BIND 10 #2974: Implement Hooks Framework (part 1) - all but library loading and unloading

Wed Jun 12 20:21:43 UTC 2013

#2974: Implement Hooks Framework (part 1) - all but library loading and unloading
-------------------------------------+-------------------------------------
            Reporter:  stephen       |                        Owner:  tomek
                Type:  task          |                       Status:
            Priority:  medium        |  reviewing
           Component:  Unclassified  |                    Milestone:
            Keywords:                |  Sprint-DHCP-20130620
           Sensitive:  0             |                   Resolution:
         Sub-Project:  DHCP          |                 CVSS Scoring:
Estimated Difficulty:  0             |              Defect Severity:  N/A
         Total Hours:  0             |  Feature Depending on Ticket:
                                     |          Add Hours to Ticket:  0
                                     |                    Internal?:  0
-------------------------------------+-------------------------------------

Comment (by stephen):

 I noticed you had partially completed the review, and as most of the
 points don't require a code modification, decided to respond to them now.

 From comment:6

 > Ok, but please update 2980 with a simple note for this and previous
 work. I don't want those things to slip through the cracks.
 (About making !ServerHooks a singleton) Done.
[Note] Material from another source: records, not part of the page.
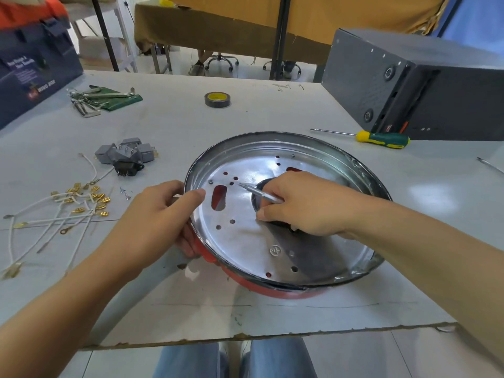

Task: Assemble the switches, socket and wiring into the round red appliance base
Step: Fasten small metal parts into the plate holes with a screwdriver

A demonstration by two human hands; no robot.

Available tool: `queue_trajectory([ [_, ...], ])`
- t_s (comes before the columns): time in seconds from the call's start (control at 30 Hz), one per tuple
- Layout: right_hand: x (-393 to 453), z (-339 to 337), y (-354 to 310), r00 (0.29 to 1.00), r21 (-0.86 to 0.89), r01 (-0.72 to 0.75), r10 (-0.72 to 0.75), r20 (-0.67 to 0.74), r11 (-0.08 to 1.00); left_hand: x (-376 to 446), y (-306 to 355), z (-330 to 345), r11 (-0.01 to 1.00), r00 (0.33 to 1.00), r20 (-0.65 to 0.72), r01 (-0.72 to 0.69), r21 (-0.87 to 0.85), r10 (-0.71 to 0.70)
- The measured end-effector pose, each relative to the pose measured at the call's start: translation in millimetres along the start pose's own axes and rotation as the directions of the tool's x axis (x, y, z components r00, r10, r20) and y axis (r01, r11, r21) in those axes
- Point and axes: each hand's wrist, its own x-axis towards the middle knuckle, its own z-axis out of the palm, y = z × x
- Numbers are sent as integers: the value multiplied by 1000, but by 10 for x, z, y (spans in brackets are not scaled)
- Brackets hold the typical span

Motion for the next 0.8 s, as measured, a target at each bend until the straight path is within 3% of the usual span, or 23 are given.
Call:
queue_trajectory([
  [0.8, -25, 38, 8, 1000, 48, -4, 5, -30, 999, 34, -13, 20, 998, 998, -54, -26, 60, 29],
])
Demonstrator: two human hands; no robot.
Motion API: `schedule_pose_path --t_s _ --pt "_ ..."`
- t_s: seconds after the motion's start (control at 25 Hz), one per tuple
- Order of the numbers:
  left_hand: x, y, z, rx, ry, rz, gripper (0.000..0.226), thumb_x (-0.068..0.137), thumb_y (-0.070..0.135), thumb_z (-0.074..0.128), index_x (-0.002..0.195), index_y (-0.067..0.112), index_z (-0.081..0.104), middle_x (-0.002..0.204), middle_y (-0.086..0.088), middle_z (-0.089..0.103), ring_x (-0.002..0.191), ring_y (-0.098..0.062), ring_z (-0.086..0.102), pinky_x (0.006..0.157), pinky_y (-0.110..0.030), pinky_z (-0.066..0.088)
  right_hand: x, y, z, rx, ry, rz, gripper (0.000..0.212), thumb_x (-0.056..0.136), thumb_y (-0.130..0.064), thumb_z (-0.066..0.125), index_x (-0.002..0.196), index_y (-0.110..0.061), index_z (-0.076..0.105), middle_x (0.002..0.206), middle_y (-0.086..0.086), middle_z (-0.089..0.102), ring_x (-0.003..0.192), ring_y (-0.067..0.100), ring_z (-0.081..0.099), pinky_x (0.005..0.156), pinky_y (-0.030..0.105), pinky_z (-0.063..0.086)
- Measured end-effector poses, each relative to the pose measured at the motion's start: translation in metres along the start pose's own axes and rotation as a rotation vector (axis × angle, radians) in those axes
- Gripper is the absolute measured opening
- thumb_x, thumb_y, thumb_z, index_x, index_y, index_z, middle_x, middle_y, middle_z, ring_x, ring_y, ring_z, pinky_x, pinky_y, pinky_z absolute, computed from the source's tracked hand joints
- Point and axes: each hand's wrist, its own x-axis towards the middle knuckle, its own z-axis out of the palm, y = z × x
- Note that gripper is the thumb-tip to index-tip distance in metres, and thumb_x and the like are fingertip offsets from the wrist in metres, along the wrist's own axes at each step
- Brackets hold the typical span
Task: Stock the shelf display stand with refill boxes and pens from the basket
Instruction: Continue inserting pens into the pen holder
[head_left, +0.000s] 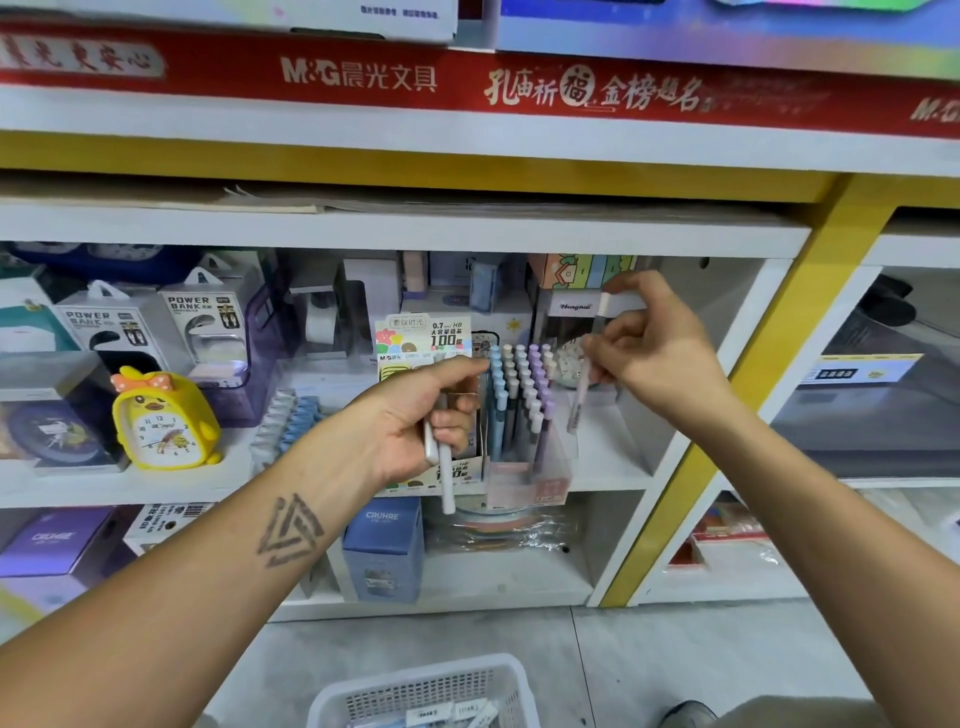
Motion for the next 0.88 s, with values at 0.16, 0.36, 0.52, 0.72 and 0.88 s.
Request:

 > Fair enough. I now know what the CONTEXT_CREATE and CONTEXT_DESTROY are
 for, but the next person who will look at it, will need to get through the
 same discovery pains as I did. If someone asks me: what the context_create
 and context_destroy callouts are for, I don't have any place to point him
 to.
 We could call them something like "initialize" and "rundown".  The point
 is that the "initialize" callout gets control before any of the "real"
 hooks are called for a packet/request, and the "rundown" gets control
 after all have been called. In both cases, this is regardless of what
 hooks are actually called.

 > Did you mean "negative" values for errors? COMPLETE now has value 1.
 Whoops!.  Now modified to have a value of -1.
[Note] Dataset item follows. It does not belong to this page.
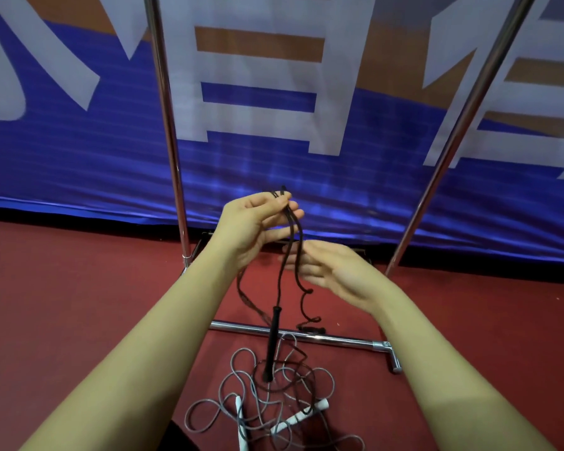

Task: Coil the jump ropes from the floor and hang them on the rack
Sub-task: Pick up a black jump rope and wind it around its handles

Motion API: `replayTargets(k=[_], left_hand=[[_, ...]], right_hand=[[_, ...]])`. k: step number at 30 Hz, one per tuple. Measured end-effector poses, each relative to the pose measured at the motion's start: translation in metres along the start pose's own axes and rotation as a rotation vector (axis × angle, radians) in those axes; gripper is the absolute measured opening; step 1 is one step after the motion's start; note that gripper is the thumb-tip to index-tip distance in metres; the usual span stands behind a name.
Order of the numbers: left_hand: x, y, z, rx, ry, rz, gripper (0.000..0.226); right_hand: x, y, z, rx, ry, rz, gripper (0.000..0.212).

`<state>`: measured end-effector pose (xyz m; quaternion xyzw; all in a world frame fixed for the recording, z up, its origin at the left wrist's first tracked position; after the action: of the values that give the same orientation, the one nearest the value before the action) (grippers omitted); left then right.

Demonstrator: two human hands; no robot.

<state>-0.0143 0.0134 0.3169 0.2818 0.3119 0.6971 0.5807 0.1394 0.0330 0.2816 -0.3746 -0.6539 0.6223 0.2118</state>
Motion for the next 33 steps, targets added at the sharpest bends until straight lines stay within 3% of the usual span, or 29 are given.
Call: replayTargets(k=[2,12,16,19,22,26,29,33], left_hand=[[0.001,0.002,-0.003,-0.015,0.042,0.025,0.011],[0.006,0.005,-0.012,-0.025,0.148,0.103,0.009],[0.007,0.004,-0.014,-0.053,0.165,0.056,0.016],[0.004,-0.002,-0.008,0.039,0.087,-0.19,0.03],[-0.004,-0.016,-0.001,0.302,-0.065,-0.339,0.028],[-0.012,-0.029,0.0,0.426,-0.269,-0.354,0.022],[-0.015,-0.032,-0.001,0.563,-0.364,-0.261,0.015],[-0.014,-0.032,0.003,0.35,-0.325,-0.177,0.024]], right_hand=[[-0.001,-0.001,0.005,-0.096,-0.076,-0.02,0.018],[-0.005,-0.009,0.013,-0.106,-0.145,-0.11,0.008],[-0.01,-0.017,0.008,-0.061,-0.02,-0.165,0.012],[-0.012,-0.022,-0.001,0.072,0.123,-0.225,0.006],[-0.012,-0.027,-0.012,0.257,0.262,-0.268,0.012],[-0.015,-0.031,-0.026,0.431,0.403,-0.306,0.016],[-0.015,-0.029,-0.032,0.455,0.452,-0.307,0.016],[-0.016,-0.029,-0.034,0.48,0.451,-0.276,0.016]])
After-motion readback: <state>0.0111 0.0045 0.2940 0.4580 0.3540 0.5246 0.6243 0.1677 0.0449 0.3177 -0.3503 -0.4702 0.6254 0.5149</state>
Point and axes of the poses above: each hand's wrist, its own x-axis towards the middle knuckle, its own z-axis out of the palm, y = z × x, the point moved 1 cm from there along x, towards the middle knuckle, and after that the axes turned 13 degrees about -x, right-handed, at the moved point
 > Not really. Two real life examples:
 > 1) library A does client classification, library B does logging
 > 2) library A does access control (checks against customer database,
 checks who paid their bills etc.), library B does statistic

 Taking (1) as an example, the point I was trying to make is that if the
 server doesn't provide classification information, how does library B know
 where to look for the information provided by library A?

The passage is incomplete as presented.